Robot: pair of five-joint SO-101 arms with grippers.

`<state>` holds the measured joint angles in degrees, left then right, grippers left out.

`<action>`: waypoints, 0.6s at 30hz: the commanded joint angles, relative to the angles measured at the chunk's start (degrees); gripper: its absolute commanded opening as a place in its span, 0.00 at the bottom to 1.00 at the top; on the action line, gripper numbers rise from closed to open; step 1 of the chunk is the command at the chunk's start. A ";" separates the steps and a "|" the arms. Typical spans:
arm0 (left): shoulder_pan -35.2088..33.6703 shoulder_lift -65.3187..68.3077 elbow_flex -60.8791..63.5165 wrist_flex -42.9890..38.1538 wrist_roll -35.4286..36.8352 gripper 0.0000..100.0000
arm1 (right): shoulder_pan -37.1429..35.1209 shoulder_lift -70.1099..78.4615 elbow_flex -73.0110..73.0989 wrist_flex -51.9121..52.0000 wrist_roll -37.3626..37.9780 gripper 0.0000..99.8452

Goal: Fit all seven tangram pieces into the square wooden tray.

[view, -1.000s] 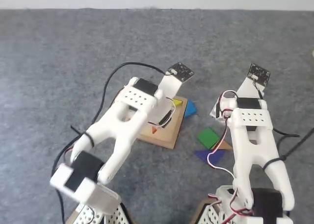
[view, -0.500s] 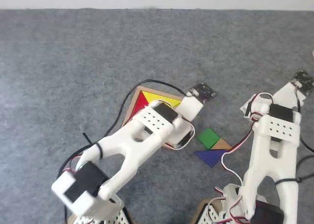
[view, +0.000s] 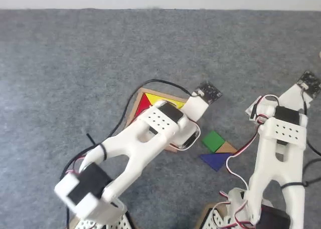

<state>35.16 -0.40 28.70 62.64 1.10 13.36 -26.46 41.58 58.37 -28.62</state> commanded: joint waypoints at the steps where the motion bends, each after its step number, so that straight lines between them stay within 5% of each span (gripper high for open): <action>1: -0.26 -7.30 0.48 0.44 1.32 0.01 | 0.48 -2.77 -0.97 -1.45 1.14 0.08; 18: -6.15 -9.49 1.54 -0.44 3.34 0.01 | -0.66 -2.77 -0.79 -1.36 1.14 0.08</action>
<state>30.15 -6.02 30.73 62.64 4.26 13.36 -26.46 41.58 57.93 -28.62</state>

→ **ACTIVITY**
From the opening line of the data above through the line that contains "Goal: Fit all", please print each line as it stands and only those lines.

→ **EXERCISE RESPONSE**
Robot: pair of five-joint SO-101 arms with grippers.

`<state>` holds the measured joint angles in degrees, left then right, grippers left out.

`<action>`: waypoints, 0.6s at 30hz: the commanded joint angles, relative to the angles measured at the chunk's start (degrees); gripper: its absolute commanded opening as a place in its span, 0.00 at the bottom to 1.00 at the top; on the action line, gripper numbers rise from closed to open; step 1 of the chunk is the command at the chunk's start. A ";" separates the steps and a "|" the arms. Typical spans:
arm0 (left): shoulder_pan -35.2088..33.6703 shoulder_lift -65.3187..68.3077 elbow_flex -60.8791..63.5165 wrist_flex -42.9890..38.1538 wrist_roll -35.4286..36.8352 gripper 0.0000..100.0000
arm1 (right): shoulder_pan -37.1429..35.1209 shoulder_lift -70.1099..78.4615 elbow_flex -73.0110..73.0989 wrist_flex -51.9121..52.0000 wrist_roll -37.3626..37.9780 gripper 0.0000..99.8452

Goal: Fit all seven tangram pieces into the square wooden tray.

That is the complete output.